Court deems Randall Wayne Mays mentally competent for execution for the 2007 slaying of two officers

Published 3:37 pm Tuesday, October 3, 2017

Murder suspect Randall Wayne Mays is taken from ETMC to the Smith Co. Jail in May 2007. (Staff file photo)

ATHENS  (AP) – A judge has determined a man on death row for a shootout that left two East Texas sheriff’s officers dead is competent to be executed.

Visiting State District Judge Joe Clayton of Tyler has made the ruling in the case of convicted killer Randall Wayne Mays.


The 58-year-old Mays was condemned for the May 2007 slaying of Henderson County sheriff’s deputy.
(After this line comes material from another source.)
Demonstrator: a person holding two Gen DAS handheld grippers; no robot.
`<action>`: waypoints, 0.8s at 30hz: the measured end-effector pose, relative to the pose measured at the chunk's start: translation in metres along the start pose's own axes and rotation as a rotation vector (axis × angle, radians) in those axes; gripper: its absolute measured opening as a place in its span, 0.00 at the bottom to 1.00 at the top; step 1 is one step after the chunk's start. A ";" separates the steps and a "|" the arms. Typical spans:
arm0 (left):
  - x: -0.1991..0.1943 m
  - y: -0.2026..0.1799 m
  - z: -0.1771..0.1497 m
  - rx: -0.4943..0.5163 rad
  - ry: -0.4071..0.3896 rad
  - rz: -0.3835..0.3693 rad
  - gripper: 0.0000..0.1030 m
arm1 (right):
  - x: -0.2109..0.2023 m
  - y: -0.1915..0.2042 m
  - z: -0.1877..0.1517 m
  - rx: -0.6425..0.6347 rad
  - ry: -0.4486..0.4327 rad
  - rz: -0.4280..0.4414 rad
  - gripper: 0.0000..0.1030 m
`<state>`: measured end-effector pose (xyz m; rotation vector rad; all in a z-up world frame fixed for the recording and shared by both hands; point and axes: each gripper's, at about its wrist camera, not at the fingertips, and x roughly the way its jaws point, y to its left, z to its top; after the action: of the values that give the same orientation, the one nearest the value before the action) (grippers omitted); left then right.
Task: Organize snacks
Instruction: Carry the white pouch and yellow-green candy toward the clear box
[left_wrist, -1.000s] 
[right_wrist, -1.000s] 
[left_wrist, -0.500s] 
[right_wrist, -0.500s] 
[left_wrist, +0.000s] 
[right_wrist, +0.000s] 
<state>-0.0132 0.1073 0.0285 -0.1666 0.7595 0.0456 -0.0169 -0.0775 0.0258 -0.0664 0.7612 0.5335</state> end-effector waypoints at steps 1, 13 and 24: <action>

A second officer also was killed. 

Mays, 58, was sentenced to die by lethal injection for the deaths of Tony Price Ogburn, 61, a five-year veteran from Log Cabin, and Paul Steven Habelt, 63, a 13-year-veteran from Eustace, after they came to the aid of a fellow officer.

Mays also shot and injured deputy Kevin Harris during the ordeal, which began as a domestic dispute between Mays and his wife.

The shootings occurred after Mays barricaded himself in his house in Payne Springs, about 55 miles southeast of Dallas.

Mays’ attorneys contended he’s mentally incompetent for execution.

In 2015 the Texas Court of Criminal Appeals gave Mays a reprieve two days before his scheduled execution and then ordered he undergo a mental health evaluation.